New Waves in Philosophy of Religion
November 22, 2008 — 15:46

Author: Yujin Nagasawa  Category: Books of Interest  Comments: 3

Hi everyone. This is my first post on the Prosblogion. Thank you Matthew for letting me join this exciting group.
I just received from Palgrave Macmillan a copy of New Waves in Philosophy of Religion, an anthology that I edited with Erik Wielenberg.
Here is what we say in the introduction: “As part of the New Waves in Philosophy series, this volume aims to gather together papers written by some of the best philosophers of religion of the new generation. The quantifier ‘some’ is important here because we do not claim to have collected papers by all the best philosophers of religion of the new generation. The impossibility of such a task is a consequence of the healthy state of contemporary philosophy of religion.”


Some of the editors of the New Waves volumes have organised conferences to launch their volumes. I am organising a conference on the concept of God and the cognitive science of religion at Birmingham, UK in June 2009 (with the generous support of Oxford and the Templeton Foundation) and planning to introduce our volume there. At the conference there will be such new waves as Klaas Kraay, David Efird and T. J. Mawson as well as Ricahrd Swinburne and Graham Oppy.

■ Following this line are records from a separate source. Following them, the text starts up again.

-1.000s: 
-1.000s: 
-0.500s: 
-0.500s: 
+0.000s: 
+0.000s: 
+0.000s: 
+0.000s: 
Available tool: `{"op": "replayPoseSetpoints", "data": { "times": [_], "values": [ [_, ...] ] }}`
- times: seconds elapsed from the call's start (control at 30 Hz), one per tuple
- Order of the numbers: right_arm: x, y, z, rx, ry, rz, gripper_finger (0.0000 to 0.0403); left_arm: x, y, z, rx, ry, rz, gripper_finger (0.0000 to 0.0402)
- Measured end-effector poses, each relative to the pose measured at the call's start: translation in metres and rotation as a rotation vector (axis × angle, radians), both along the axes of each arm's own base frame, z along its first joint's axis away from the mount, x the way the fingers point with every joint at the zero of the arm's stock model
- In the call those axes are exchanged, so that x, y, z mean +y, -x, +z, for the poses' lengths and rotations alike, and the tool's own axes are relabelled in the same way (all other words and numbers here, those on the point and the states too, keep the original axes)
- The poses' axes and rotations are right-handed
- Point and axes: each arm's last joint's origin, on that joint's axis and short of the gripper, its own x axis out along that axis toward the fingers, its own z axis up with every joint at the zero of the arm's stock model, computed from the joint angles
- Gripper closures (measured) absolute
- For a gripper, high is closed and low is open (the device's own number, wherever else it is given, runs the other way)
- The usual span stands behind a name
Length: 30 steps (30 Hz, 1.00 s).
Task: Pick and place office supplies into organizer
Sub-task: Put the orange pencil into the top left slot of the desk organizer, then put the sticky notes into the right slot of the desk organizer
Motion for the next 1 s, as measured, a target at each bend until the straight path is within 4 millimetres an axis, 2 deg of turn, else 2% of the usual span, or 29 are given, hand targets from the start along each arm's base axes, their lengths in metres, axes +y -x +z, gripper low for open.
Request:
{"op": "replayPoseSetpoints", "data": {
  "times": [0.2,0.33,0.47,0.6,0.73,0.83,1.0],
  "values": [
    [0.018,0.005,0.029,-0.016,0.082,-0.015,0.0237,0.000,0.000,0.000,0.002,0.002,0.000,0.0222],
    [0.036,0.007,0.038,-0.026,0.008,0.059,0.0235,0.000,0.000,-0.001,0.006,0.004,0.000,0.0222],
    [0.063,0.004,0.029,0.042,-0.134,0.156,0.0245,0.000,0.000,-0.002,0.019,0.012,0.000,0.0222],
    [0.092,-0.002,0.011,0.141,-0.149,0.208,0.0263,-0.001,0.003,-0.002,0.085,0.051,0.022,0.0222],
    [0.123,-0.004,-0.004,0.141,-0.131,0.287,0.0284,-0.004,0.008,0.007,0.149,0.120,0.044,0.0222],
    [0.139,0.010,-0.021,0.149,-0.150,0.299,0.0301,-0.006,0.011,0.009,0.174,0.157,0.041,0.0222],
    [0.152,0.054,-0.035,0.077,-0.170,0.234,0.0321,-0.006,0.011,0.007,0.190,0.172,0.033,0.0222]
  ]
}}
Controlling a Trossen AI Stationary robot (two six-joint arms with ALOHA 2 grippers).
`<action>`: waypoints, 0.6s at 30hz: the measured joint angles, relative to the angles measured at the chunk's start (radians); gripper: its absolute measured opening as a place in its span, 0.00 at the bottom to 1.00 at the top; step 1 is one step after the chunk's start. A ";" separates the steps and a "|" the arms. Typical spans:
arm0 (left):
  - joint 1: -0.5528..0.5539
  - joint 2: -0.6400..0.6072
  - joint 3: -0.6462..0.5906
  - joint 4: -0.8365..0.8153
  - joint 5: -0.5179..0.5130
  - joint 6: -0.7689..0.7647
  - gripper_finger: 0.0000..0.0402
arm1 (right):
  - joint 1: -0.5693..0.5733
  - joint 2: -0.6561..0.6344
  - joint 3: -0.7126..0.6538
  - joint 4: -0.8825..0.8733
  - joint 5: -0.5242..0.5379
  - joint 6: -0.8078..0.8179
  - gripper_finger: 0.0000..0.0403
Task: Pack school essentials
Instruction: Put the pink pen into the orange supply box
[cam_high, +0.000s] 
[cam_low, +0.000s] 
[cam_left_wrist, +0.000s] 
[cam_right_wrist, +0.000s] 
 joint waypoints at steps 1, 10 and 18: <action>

I will post details of the conference and a call for papers as soon as possible.
The table of contents is as follows:
Introduction
Yujin Nagasawa (University of Birmingham, UK) and Erik J. Wielenberg (DePauw University, USA)
Chapter 1: A New Definition of ‘Omnipotence’ in Terms of Sets
Daniel J. Hill (University of Liverpool, UK)
Chapter 2: Can God Choose a World at Random?
Klaas J. Kraay (Ryerson University, Canada)
Chapter 3: Why is there Anything at All?
T. J. Mawson (Oxford University, UK)
Chapter 4: Programs, Bugs, DNA and a Design Argument
Alexander R. Pruss (Georgetown University, USA)
Chapter 5: The ‘Why Design?’ Question
Neil A. Manson (University of Mississippi, USA)
Chapter 6: Divine Command Theory and the Semantics of Quantified Modal Logic
David Efird (University of York, UK)
Chapter 7: Divine Desire Theory and Obligation
Christian B. Miller (Wake Forest University, USA)
Chapter 8: The Puzzle of Prayers of Thanksgiving and Praise
Daniel Howard-Snyder (Western Washington University, USA)
Chapter 9: A Participatory Model of the Atonement
Tim Bayne (University of Oxford, UK) and Greg Restall (University of Melbourne, Australia)
Chapter 10: Basic Human Worth: Religious and Secular Perspectives
Christopher J. Eberle (United States Naval Academy, USA)
Chapter 11: Imperfection as Sufficient for a Meaningful Life: How Much is Enough?
Thaddeus Metz (University of the Witwatersrand, South Africa)

Comments:
  • USNA Ancient

    It would be interesting to know the religious backgrounds and current practice of the individuals referenced in the book and also to be referenced/cited in the blog … maybe I missed something, being new here !
    I did notice the absence of Sam Harris and Hitchens; is that to be taken that their philosophies are ignored here ?
    I am hoping to find a reasoned, complete, dispassionate, and respectful discussion of all aspects [except the in-your-face, believe-as-I-believe-or go-to-hell, far-wrong, wing-nut moral majority [neither] evangelicals … so much for dispassionate], including secular humanism, agnosticism and atheism, as well as the major philosophies.

    November 22, 2008 — 19:05
  • Matthew Mullins

    USNA Ancient,
    Prosblogion is geared towards professional philosophers and as such I suspect that most will think that the religious backgrounds of the individuals writing for the book, and indeed for those on this blog, are largely irrelevant to the arguments that are made. You aren’t likely to find much discussion of Harris or Hitchens around here as neither individuals are professional philosophers. Being popular writers it might be a bit unfair to hold them to higher argumentative standards expected of philosophers.

    November 23, 2008 — 12:05
  • Kevin Timpe

    Another reason you won’t find much discussion of Harris and Hitchens here: we’re philosophers, and thus intersted in arguments; alas, neither Harrit nor Hitchens offer much in that regard.